What to do: Work out how many lines below contain "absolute", then write only that number.

+===+

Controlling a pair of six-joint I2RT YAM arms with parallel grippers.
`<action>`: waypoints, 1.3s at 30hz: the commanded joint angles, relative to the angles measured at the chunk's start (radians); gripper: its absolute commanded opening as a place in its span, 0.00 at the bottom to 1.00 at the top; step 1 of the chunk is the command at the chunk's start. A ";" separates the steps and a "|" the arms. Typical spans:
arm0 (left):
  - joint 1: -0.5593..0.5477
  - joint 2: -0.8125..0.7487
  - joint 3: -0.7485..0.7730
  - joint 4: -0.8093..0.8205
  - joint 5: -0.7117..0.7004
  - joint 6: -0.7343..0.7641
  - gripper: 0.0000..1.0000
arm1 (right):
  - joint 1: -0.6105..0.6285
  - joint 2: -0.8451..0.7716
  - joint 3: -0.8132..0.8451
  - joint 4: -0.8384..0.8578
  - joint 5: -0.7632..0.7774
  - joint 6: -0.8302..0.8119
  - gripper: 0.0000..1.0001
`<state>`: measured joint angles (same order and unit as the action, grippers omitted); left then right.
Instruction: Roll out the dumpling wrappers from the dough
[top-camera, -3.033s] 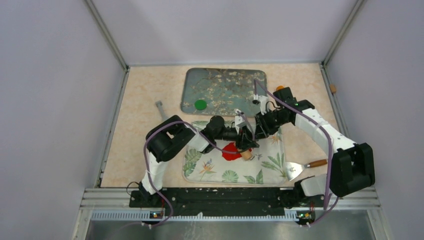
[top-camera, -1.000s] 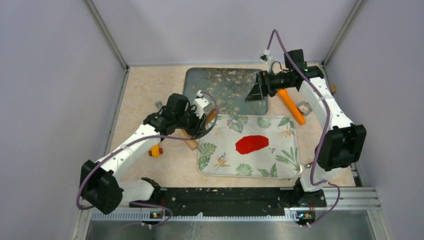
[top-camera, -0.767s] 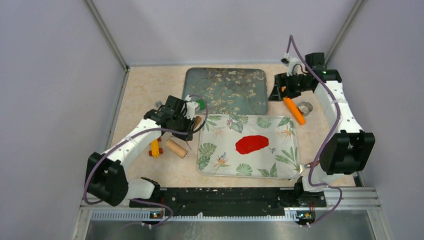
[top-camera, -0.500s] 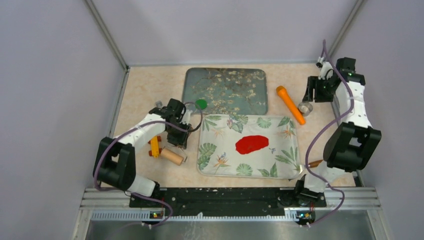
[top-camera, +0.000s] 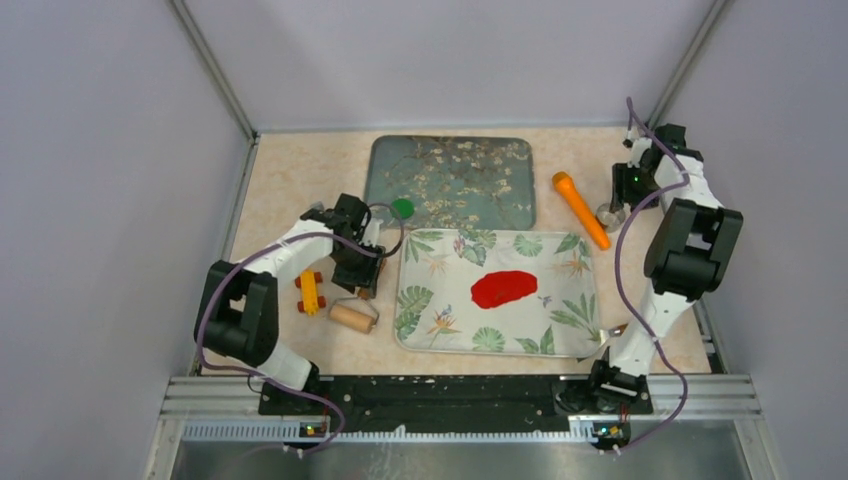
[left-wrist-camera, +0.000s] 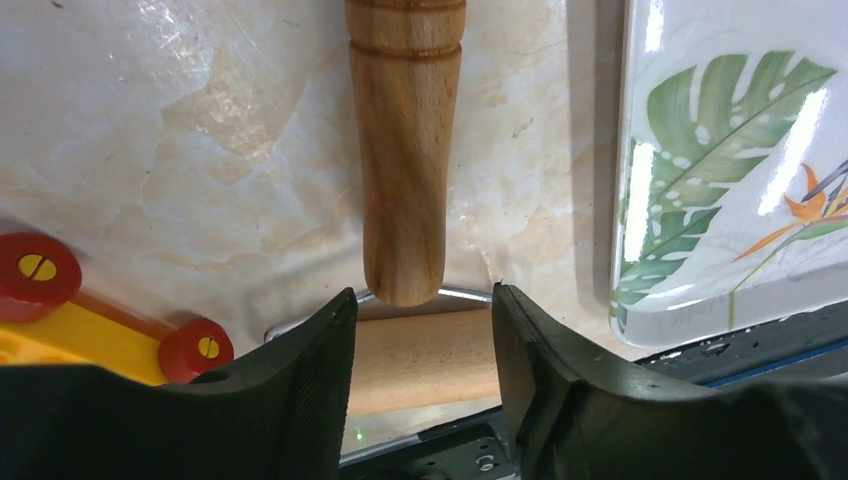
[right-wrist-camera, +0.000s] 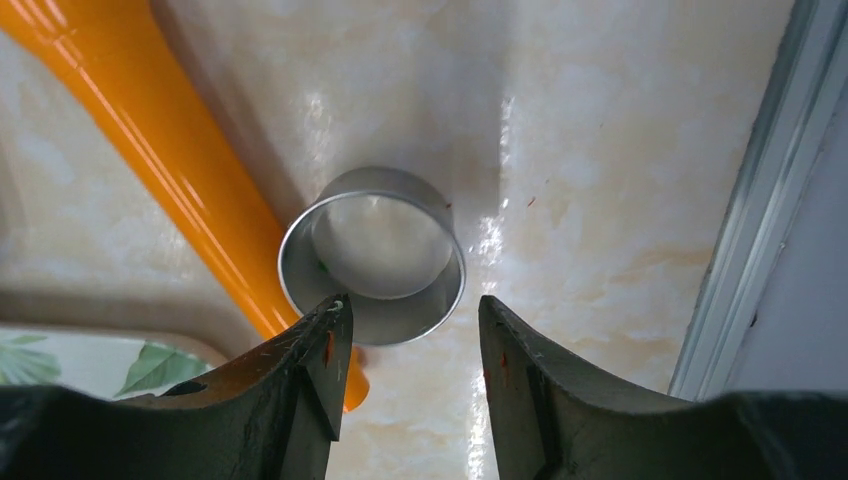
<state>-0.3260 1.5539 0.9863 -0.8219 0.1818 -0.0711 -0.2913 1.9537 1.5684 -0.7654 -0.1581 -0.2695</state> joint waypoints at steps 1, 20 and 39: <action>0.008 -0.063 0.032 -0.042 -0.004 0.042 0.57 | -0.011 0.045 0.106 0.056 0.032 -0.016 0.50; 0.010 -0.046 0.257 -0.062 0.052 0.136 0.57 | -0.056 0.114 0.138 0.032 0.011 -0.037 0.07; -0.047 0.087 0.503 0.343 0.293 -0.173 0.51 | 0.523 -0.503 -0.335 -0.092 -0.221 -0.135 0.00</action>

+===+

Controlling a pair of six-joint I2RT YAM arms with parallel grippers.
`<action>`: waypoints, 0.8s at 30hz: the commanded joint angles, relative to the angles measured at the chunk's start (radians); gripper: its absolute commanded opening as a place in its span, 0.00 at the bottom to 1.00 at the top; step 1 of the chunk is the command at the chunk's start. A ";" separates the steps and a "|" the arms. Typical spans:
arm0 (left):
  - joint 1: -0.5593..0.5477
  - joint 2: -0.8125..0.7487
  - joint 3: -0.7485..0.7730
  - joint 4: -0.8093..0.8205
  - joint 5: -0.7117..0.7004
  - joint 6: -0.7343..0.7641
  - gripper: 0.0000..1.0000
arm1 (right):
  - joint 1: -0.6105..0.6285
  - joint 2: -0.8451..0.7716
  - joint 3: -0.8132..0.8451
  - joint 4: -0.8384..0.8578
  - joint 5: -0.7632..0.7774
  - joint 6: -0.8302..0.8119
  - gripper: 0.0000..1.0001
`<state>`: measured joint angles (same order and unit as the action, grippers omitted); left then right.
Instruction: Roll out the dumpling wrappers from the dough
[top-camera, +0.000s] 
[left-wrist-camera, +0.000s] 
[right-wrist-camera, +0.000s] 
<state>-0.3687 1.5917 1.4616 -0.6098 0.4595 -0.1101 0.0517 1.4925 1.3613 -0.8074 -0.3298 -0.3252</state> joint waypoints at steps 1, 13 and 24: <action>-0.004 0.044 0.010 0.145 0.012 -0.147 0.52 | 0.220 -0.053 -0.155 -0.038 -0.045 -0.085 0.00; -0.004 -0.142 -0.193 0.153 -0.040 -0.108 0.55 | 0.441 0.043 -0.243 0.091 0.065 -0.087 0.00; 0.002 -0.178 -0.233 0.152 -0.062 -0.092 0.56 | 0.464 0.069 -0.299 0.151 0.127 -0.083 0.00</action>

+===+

Your solution: 2